* [Records to process]
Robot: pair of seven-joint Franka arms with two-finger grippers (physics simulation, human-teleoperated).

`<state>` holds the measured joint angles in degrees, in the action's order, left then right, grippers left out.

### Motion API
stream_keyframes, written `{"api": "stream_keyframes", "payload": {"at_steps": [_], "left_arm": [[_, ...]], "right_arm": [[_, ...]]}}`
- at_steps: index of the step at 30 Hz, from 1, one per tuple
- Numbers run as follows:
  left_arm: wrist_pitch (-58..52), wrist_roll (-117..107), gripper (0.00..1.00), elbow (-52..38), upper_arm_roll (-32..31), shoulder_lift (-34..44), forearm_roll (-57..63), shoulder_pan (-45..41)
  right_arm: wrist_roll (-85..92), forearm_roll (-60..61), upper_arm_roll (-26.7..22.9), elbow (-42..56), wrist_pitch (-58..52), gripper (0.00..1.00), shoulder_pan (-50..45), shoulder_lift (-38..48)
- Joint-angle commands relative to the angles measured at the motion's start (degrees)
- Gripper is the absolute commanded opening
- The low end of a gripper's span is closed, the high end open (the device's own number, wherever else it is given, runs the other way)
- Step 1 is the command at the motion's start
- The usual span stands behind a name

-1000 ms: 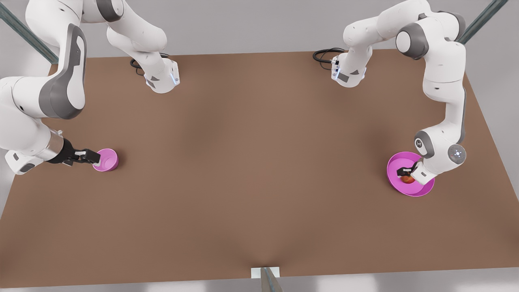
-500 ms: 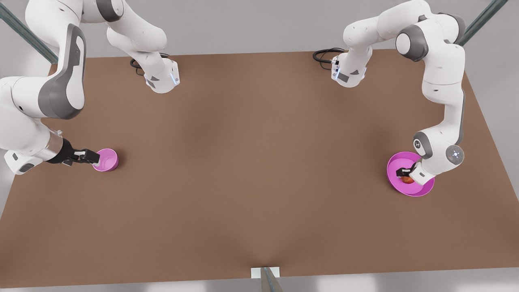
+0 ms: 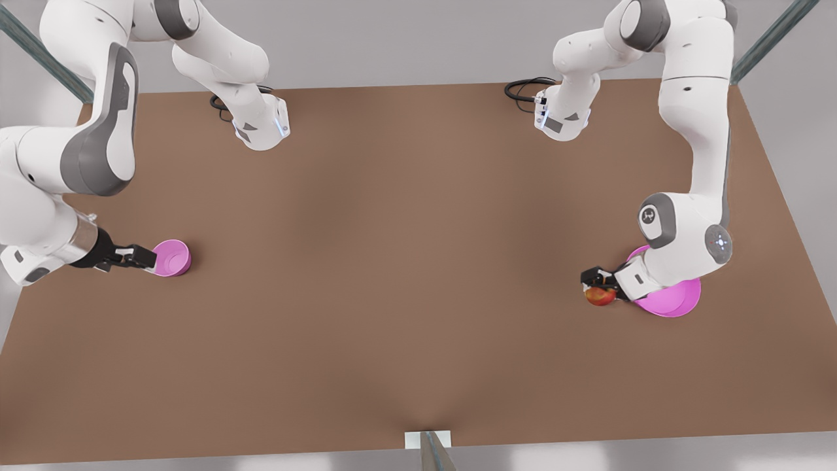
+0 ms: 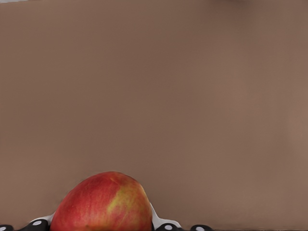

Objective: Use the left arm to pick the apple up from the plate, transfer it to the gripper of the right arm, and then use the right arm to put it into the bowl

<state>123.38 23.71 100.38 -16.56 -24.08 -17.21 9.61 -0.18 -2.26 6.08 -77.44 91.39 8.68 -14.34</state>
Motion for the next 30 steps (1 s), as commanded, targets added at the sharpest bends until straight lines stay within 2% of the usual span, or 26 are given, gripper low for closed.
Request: {"api": "stream_keyframes", "payload": {"at_steps": [1, 3, 7, 9, 14, 15, 16, 17, 20, 22, 24, 26, 28, 30], "left_arm": [[-6.92, 16.1, 0.65, -0.1, -1.81, -1.23, -12.05, -1.79], [-5.34, 24.88, 0.61, -0.19, -1.9, -1.85, -20.21, -6.18], [4.42, 53.45, 0.61, -2.38, -1.81, -7.21, -44.39, -15.68], [7.13, 59.68, 0.61, -4.75, -1.81, -9.32, -51.06, -19.27], [9.95, 81.65, 0.61, -17.06, -2.25, -18.2, -66.18, -27.53], [10.04, 85.43, 0.61, -18.64, -2.51, -19.07, -72.24, -29.38], [9.95, 92.28, 0.61, -20.75, -3.74, -21.0, -76.55, -29.91], [10.04, 97.49, 0.61, -23.12, -5.24, -23.38, -79.02, -30.0], [10.92, 104.07, 0.61, -29.63, -7.52, -28.65, -80.08, -31.58], [13.56, 108.83, 0.61, -35.87, -9.37, -33.49, -81.14, -33.78], [14.44, 110.23, 0.61, -39.03, -9.54, -35.86, -81.14, -34.92], [14.79, 110.76, 0.61, -39.3, -9.81, -36.13, -81.14, -35.01], [15.67, 110.76, 0.61, -39.3, -10.16, -36.13, -81.22, -35.01], [15.93, 110.76, 0.61, -39.3, -10.16, -36.22, -81.14, -34.92]], "right_arm": [[-0.52, -0.2, 0.16, 0.44, 0.2, 1.0, -0.24, 0.01], [-0.52, -0.2, 0.16, 0.44, 0.02, 1.0, -0.24, 0.01], [-0.52, -0.2, 0.16, 0.44, -0.16, 1.0, -0.24, 0.01], [-0.52, -0.2, 0.16, 0.44, -0.16, 1.0, -0.24, 0.01], [-0.61, 0.15, 0.25, 0.44, 0.11, 1.0, -0.33, 0.01], [-0.79, 5.31, 0.33, 0.44, 0.63, 1.0, -0.59, -0.51], [-0.7, 17.78, 0.25, 0.44, 2.47, 1.0, -0.68, -2.18], [-0.7, 24.92, 0.25, 0.36, 4.76, 1.0, -0.68, -4.46], [1.32, 48.92, 1.65, 0.27, 12.15, 1.0, -0.68, -14.75], [15.37, 61.94, 1.83, -0.26, 12.15, 1.0, -0.77, -21.25], [23.29, 66.33, 3.06, -4.12, 11.89, 1.0, -0.77, -23.01], [32.0, 70.9, 8.86, -13.0, 12.06, 1.0, 5.47, -22.05], [31.82, 71.17, 9.56, -22.84, 15.93, 1.0, 6.18, -14.75], [37.88, 73.36, 10.7, -26.71, 15.67, 1.0, 8.11, -14.93]]}}
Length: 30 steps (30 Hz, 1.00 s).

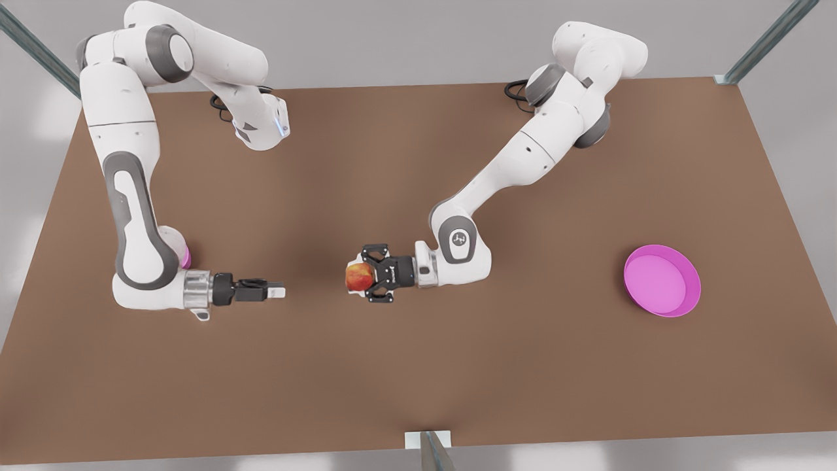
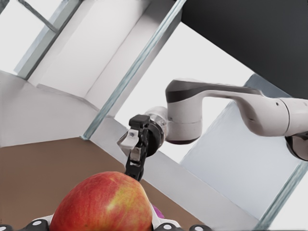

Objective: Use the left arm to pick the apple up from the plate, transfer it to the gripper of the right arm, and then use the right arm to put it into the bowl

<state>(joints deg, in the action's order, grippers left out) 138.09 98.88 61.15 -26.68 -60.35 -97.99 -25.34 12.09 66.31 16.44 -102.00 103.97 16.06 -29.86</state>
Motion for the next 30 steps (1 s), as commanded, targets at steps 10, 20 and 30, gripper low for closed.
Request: {"api": "stream_keyframes", "payload": {"at_steps": [10, 20, 30], "left_arm": [[1.75, 35.6, 0.61, -0.07, -0.48, -0.03, -0.44, 0.02], [1.66, 35.51, 0.61, -0.07, -0.48, -0.47, -0.44, 0.02], [1.66, 35.6, 0.61, -0.07, -0.39, -0.56, -0.44, 0.02]], "right_arm": [[35.46, 19.91, 1.75, -0.74, 8.8, 1.0, -7.44, -2.57], [38.62, 22.11, 2.36, -1.54, 6.43, 1.0, -8.68, -2.57], [38.62, 21.67, 4.74, -1.36, 8.27, 1.0, -9.11, -2.57]]}}
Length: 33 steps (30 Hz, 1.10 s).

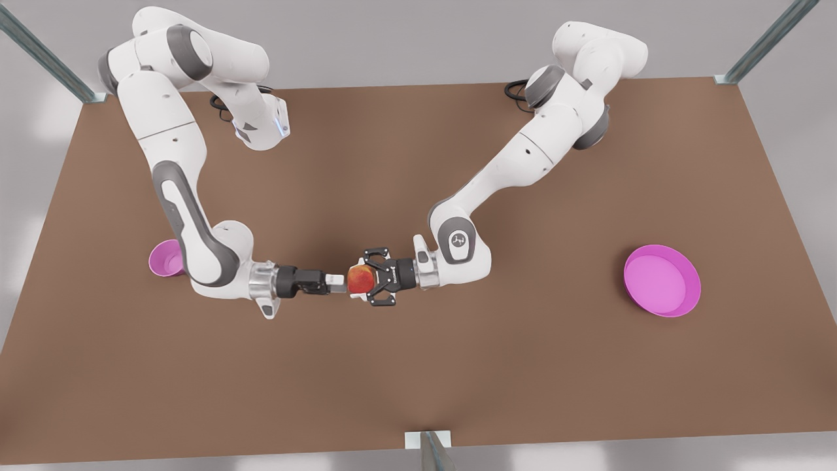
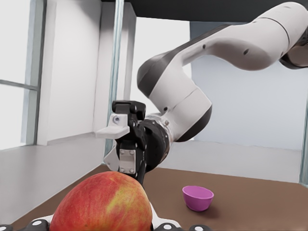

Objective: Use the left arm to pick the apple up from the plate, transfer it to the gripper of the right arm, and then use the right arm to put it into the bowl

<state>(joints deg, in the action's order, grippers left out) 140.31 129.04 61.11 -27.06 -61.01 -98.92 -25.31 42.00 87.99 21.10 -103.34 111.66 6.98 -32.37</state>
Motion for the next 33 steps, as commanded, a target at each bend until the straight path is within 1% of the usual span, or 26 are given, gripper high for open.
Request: {"api": "stream_keyframes", "payload": {"at_steps": [1, 16, 21, 23, 24, 25, 26, 28, 29, 30, 31, 32, 33], "left_arm": [[-0.57, 5.43, 0.61, -0.03, -0.01, 0.1, 0.49, 0.0], [-0.57, 5.43, 0.61, -0.03, -0.01, -0.08, 0.49, -0.09], [-0.57, 5.43, 0.61, -0.03, 0.08, -0.08, 0.49, 0.0], [-0.57, 5.43, 0.61, -0.03, 0.08, -0.08, 0.49, -0.09], [-0.57, 5.43, 0.61, -0.03, 0.08, -0.08, 0.57, 0.0], [-0.57, 5.43, 0.61, 0.06, 0.08, -0.08, 0.57, 0.0], [-0.57, 5.43, 0.62, 0.06, 0.08, -0.08, 0.57, 0.0], [-0.57, 5.43, 0.63, 0.06, 0.08, -0.08, 0.57, 0.0], [-0.57, 5.43, 0.67, 0.06, 0.08, -0.08, 0.57, 0.0], [-0.57, 5.43, 0.69, 0.06, 0.08, -0.08, 0.57, 0.0], [-0.57, 5.34, 0.73, 0.06, 0.08, -0.08, 0.57, 0.0], [-0.57, 5.26, 0.82, 0.06, 0.08, -0.08, 0.49, 0.0], [-0.57, 5.17, 0.93, 0.06, 0.08, -0.08, 0.49, 0.0]], "right_arm": [[8.8, -0.89, 0.09, 0.25, 1.46, 1.0, 0.05, -0.14], [8.8, -0.54, 0.09, 3.76, 8.49, 1.0, -5.57, -1.73], [10.73, -0.62, 0.09, 3.59, 10.86, 1.0, -7.42, -2.69], [10.82, -0.54, 0.08, 3.67, 11.04, 0.87, -7.42, -2.69], [10.82, -0.54, 0.09, 3.67, 11.04, 0.84, -7.42, -2.69], [10.82, -0.54, 0.09, 3.76, 11.04, 0.77, -7.42, -2.69], [10.82, -0.54, 0.09, 3.76, 11.04, 0.67, -7.42, -2.69], [10.82, -0.54, 0.09, 3.76, 10.95, 0.57, -7.42, -2.69], [10.73, -0.54, 0.09, 3.76, 10.95, 0.55, -7.33, -2.69], [10.73, -0.54, 0.0, 3.76, 10.95, 0.54, -7.33, -2.69], [10.73, -0.54, 0.09, 3.76, 10.95, 0.53, -7.33, -2.69], [10.65, -0.54, 0.09, 3.76, 10.95, 0.53, -7.24, -2.69], [10.64, -0.54, 0.09, 3.85, 10.95, 0.53, -7.24, -2.61]]}}
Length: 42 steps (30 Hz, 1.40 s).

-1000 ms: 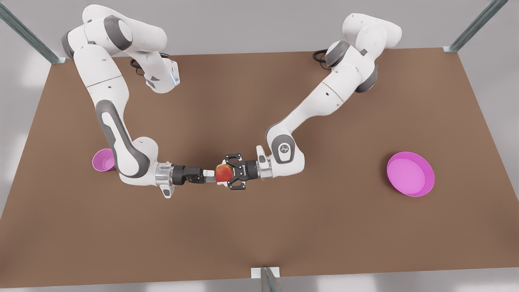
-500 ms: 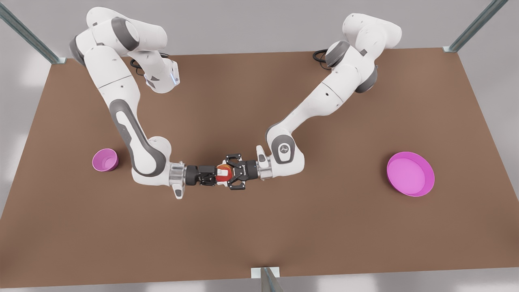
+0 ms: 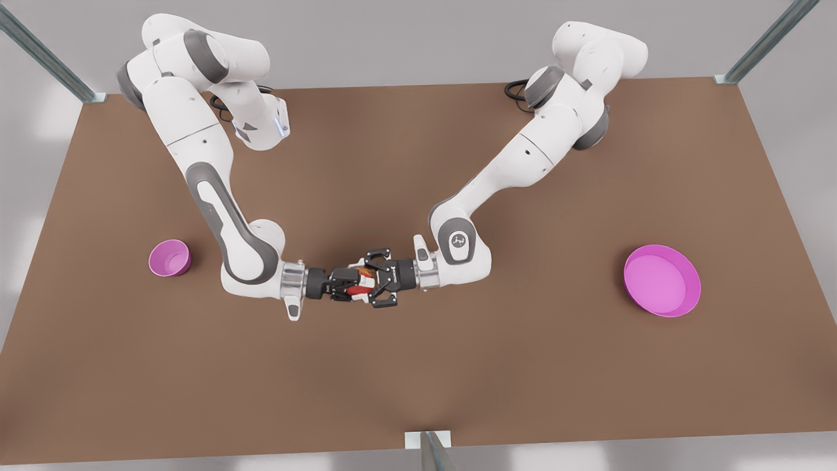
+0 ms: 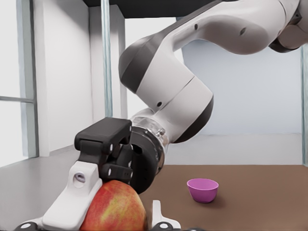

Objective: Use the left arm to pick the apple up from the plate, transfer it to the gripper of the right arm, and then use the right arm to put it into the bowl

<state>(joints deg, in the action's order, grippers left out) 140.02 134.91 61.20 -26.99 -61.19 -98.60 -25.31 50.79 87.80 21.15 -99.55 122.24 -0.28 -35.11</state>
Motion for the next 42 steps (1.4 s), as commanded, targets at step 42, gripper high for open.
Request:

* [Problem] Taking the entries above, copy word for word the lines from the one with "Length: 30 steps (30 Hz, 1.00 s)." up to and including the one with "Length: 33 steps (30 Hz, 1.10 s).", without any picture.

* [Your solution]
Length: 30 steps (30 Hz, 1.00 s).


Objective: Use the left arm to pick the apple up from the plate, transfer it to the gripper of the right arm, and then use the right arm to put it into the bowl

<state>(joints deg, in the action's order, grippers left out) 138.09 98.88 61.15 -26.68 -60.35 -97.99 -25.34 12.09 66.31 16.44 -102.00 103.97 16.06 -29.86</state>
Motion for the next 30 steps (1 s), as commanded, targets at steps 10, 20 and 30, gripper low for closed.
Request: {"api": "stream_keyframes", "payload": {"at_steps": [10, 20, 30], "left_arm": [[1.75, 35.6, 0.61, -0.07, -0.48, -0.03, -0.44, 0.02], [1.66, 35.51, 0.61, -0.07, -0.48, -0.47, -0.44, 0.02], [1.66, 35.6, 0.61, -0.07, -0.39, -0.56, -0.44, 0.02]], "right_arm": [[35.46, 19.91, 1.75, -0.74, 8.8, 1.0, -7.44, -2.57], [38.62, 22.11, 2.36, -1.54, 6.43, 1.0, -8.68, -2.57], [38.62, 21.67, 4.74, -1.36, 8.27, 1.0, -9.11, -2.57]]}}
Length: 33 steps (30 Hz, 1.10 s).

This answer leaves nothing further to address.